[What you have to do]: Print exactly those lines that run from the beginning of the data to the line bearing "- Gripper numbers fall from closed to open", inclusive.

---------- The data ----------

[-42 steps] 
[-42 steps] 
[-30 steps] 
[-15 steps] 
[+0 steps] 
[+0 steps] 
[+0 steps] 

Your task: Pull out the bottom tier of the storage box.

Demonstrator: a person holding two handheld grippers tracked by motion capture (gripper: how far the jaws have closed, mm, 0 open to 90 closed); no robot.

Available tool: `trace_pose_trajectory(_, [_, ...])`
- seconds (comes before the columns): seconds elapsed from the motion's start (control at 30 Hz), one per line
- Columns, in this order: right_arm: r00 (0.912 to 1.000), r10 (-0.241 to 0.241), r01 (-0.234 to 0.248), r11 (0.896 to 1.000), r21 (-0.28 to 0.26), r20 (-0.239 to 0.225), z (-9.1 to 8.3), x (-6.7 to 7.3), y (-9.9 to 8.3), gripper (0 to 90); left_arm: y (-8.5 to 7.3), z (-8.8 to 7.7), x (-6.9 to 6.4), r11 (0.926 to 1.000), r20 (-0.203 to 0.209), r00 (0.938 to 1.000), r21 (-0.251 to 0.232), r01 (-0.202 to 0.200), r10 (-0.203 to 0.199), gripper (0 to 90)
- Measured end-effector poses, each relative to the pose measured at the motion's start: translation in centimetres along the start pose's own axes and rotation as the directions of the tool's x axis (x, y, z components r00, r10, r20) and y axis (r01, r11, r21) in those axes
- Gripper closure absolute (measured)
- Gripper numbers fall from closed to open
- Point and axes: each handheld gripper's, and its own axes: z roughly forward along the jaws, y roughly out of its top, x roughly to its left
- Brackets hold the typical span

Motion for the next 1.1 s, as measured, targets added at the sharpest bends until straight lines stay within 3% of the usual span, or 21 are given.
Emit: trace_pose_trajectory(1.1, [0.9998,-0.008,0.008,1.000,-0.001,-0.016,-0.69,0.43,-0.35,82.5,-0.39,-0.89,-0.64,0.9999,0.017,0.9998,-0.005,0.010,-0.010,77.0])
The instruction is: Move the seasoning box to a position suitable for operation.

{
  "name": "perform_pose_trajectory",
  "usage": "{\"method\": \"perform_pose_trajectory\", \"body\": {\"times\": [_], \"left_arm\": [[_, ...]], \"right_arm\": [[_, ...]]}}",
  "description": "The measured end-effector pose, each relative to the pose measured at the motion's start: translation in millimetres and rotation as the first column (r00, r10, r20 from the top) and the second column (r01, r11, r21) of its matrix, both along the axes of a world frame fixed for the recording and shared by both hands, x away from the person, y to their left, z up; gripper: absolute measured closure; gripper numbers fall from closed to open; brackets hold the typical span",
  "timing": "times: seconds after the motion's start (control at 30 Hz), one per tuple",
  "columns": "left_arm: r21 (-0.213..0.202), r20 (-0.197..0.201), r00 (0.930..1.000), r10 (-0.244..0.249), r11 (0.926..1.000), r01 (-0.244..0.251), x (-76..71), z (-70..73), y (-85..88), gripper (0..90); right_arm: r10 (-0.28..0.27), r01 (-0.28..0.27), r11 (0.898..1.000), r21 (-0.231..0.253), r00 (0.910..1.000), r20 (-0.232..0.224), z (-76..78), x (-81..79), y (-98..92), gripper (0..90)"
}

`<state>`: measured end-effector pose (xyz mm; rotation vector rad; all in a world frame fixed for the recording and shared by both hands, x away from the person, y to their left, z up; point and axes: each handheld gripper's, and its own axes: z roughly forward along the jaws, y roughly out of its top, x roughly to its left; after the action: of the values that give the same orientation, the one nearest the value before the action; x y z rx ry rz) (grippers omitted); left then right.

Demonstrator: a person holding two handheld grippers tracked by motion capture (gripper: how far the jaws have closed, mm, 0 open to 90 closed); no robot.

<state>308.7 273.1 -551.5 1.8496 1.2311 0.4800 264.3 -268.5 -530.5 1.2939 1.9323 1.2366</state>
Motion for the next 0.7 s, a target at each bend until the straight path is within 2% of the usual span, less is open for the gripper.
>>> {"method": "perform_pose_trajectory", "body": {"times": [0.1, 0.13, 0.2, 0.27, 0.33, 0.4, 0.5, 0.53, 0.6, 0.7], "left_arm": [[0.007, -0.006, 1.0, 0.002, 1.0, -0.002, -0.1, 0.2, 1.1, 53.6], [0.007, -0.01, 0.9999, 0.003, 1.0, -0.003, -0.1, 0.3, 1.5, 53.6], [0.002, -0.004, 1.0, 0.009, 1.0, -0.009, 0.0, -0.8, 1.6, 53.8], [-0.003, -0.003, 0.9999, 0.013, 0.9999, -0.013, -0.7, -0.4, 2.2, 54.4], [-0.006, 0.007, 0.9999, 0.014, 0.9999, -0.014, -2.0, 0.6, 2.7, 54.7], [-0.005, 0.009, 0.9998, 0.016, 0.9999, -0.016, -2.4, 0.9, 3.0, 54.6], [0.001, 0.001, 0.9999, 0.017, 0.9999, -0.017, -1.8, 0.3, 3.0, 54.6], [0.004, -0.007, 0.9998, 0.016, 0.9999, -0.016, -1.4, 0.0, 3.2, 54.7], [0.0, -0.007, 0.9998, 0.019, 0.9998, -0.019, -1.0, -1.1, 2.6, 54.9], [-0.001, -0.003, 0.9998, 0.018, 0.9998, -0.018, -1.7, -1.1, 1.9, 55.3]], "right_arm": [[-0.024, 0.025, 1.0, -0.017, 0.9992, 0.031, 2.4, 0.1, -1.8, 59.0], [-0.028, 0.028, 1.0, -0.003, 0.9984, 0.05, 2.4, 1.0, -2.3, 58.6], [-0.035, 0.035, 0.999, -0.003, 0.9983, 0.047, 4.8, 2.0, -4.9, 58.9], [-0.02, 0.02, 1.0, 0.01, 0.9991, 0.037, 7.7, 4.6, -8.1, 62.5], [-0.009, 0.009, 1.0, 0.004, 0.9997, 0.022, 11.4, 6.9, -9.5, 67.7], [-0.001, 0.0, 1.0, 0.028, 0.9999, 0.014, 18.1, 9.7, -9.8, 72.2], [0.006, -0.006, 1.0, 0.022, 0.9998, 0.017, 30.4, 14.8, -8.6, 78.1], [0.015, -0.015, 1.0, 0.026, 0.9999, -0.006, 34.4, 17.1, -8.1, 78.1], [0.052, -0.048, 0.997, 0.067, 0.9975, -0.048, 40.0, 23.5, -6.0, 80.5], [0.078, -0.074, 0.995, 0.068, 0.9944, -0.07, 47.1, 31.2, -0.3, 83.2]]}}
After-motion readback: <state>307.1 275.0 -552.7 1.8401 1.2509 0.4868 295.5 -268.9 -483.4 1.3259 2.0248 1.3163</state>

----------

[Task response]:
[-42 steps] 
[-42 steps] 
[-30 steps] 
[-15 steps] 
[+0 steps] 
[+0 steps] 
[+0 steps] 

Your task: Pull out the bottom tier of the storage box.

Demonstrator: a person holding two handheld grippers tracked by motion capture (gripper: how far the jaws have closed, mm, 0 open to 90 closed); no robot.

Available tool: `trace_pose_trajectory(_, [_, ...])`
- seconds (comes before the columns): seconds elapsed from the motion's start (control at 30 Hz), one per line
- Columns, in this order: right_arm: r00 (0.912 to 1.000), r10 (-0.241 to 0.241), r01 (-0.234 to 0.248), r11 (0.896 to 1.000), r21 (-0.28 to 0.26), r20 (-0.239 to 0.225), z (-9.1 to 8.3), x (-6.7 to 7.3), y (-9.9 to 8.3), gripper (0 to 90); left_arm: y (-8.5 to 7.3), z (-8.8 to 7.7), x (-6.9 to 6.4), r11 (0.926 to 1.000), r20 (-0.203 to 0.209), r00 (0.938 to 1.000), r21 (-0.251 to 0.232), r01 (-0.202 to 0.200), r10 (-0.203 to 0.199), gripper (0 to 90)
- Measured end-effector poses, each relative to the pose measured at the motion's start: translation in centimetres along the start pose's own axes and rotation as the directions of the tool's x axis (x, y, z components r00, r10, r20) and y axis (r01, r11, r21) in those axes
- Gripper closure absolute (measured)
- Gripper numbers fall from closed to open

There is nothing else to add to the answer.